About this task
Return all of the data exactly, omitting any images.

Dataset section
━━━━━━━━━━

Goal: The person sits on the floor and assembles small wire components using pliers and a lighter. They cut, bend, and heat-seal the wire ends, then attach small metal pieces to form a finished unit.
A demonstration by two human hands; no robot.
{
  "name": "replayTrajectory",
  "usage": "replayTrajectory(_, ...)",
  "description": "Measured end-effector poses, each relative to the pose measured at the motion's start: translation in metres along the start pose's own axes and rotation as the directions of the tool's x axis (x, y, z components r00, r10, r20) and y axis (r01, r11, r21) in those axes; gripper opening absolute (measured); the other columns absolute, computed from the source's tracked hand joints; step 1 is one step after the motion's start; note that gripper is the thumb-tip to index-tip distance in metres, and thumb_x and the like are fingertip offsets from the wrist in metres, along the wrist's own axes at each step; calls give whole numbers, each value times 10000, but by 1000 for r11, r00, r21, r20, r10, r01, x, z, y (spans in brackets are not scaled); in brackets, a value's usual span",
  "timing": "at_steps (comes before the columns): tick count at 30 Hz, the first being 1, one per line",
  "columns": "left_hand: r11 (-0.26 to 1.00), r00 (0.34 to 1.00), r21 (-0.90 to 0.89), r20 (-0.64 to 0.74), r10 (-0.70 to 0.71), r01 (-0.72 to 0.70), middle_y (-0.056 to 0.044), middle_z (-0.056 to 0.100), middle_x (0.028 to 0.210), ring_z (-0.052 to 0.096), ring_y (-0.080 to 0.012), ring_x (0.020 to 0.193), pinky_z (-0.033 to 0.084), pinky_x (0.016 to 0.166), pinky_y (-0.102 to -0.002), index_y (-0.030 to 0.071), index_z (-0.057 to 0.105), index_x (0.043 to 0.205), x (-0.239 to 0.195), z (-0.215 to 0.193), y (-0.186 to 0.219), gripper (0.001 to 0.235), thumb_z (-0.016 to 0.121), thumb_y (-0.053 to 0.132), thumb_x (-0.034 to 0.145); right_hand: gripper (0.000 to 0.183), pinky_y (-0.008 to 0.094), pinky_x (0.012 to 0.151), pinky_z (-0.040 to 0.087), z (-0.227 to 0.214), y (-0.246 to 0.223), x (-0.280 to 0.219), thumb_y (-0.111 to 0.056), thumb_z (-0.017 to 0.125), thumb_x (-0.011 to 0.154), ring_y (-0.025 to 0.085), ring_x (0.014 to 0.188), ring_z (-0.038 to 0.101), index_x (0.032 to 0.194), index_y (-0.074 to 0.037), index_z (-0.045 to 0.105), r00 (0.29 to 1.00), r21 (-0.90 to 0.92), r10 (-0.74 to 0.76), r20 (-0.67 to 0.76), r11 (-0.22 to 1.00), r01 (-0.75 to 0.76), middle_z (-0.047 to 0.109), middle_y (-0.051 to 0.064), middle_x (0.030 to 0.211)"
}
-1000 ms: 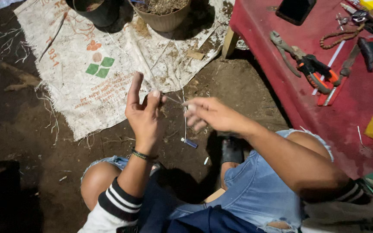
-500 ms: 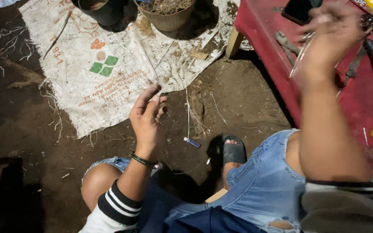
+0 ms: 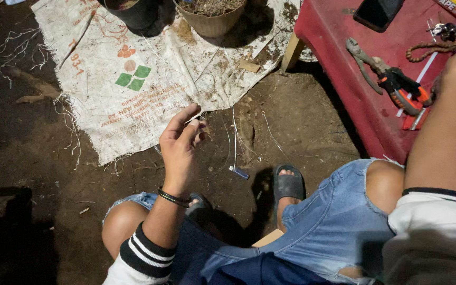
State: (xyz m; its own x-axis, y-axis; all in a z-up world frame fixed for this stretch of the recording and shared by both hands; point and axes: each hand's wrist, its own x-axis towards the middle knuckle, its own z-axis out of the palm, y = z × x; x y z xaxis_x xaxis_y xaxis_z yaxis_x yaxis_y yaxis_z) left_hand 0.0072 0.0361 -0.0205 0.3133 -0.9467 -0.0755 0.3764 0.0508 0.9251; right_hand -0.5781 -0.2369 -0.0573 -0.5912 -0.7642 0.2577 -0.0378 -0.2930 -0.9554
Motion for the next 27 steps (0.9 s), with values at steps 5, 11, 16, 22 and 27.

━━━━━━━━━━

Written reply
Goal: The person sits on the floor and assembles small wire components using pliers and a lighter. They cut, bend, and heat-seal the wire ends, then attach small metal pieces to form a finished unit.
A demonstration by two human hands; no robot.
{
  "name": "replayTrajectory",
  "usage": "replayTrajectory(_, ...)",
  "description": "Measured end-effector poses, each relative to the pose measured at the motion's start: translation in metres along the start pose's own axes and rotation as the directions of the tool's x axis (x, y, z components r00, r10, r20) and y axis (r01, r11, r21) in those axes; gripper opening absolute (measured); the other columns absolute, computed from the source's tracked hand joints; step 1 is one step after the motion's start; note that gripper is the thumb-tip to index-tip distance in metres, and thumb_x and the like are fingertip offsets from the wrist in metres, along the wrist's own axes at each step; calls give whole numbers, each value times 10000, but by 1000 for r11, r00, r21, r20, r10, r01, x, z, y (spans in brackets are not scaled); in brackets, a value's usual span",
  "timing": "at_steps (comes before the columns): tick count at 30 Hz, the first being 1, one per line",
  "columns": "left_hand: r11 (-0.26 to 1.00), r00 (0.34 to 1.00), r21 (-0.90 to 0.89), r20 (-0.64 to 0.74), r10 (-0.70 to 0.71), r01 (-0.72 to 0.70), middle_y (-0.056 to 0.044), middle_z (-0.056 to 0.100), middle_x (0.028 to 0.210), ring_z (-0.052 to 0.096), ring_y (-0.080 to 0.012), ring_x (0.020 to 0.193), pinky_z (-0.033 to 0.084), pinky_x (0.016 to 0.166), pinky_y (-0.102 to -0.002), index_y (-0.030 to 0.071), index_z (-0.057 to 0.105), index_x (0.043 to 0.205), x (-0.239 to 0.195), z (-0.215 to 0.193), y (-0.186 to 0.219), gripper (0.001 to 0.235), thumb_z (-0.016 to 0.121), thumb_y (-0.053 to 0.132), thumb_x (-0.034 to 0.145); right_hand: gripper (0.000 to 0.183), pinky_y (-0.008 to 0.094), pinky_x (0.012 to 0.151), pinky_z (-0.040 to 0.087), z (-0.227 to 0.214), y (-0.246 to 0.223), x (-0.280 to 0.219), thumb_y (-0.111 to 0.056), thumb_z (-0.017 to 0.125), thumb_x (-0.011 to 0.154), ring_y (-0.025 to 0.085), ring_x (0.014 to 0.188), ring_z (-0.038 to 0.101), index_x (0.032 to 0.194), index_y (-0.074 to 0.037), index_z (-0.045 to 0.105), r00 (0.29 to 1.00), r21 (-0.90 to 0.92), r10 (-0.74 to 0.76), r20 (-0.67 to 0.76), r11 (-0.22 to 1.00), r01 (-0.75 to 0.76), middle_z (-0.047 to 0.109), middle_y (-0.051 to 0.064), middle_x (0.030 to 0.211)"
}
-1000 ms: 
-500 ms: 
+0 ms: 
State: (xyz m; its own x-axis, y-axis; all in a z-up world frame fixed for this stretch of the recording and shared by both hands; point and axes: each hand's wrist, its own x-axis towards the middle knuckle, its own z-axis out of the palm, y = z × x; x y z xaxis_x xaxis_y xaxis_z yaxis_x yaxis_y yaxis_z) left_hand 0.0072 0.0361 -0.0205 0.3133 -0.9467 -0.0755 0.3764 0.0508 0.9251; right_hand -0.5781 -0.2369 -0.0573 -0.5912 -0.7642 0.2577 -0.0378 -0.2930 -0.9554
Motion for the next 27 steps (0.9 s), with values at steps 5, 11, 16, 22 and 27.

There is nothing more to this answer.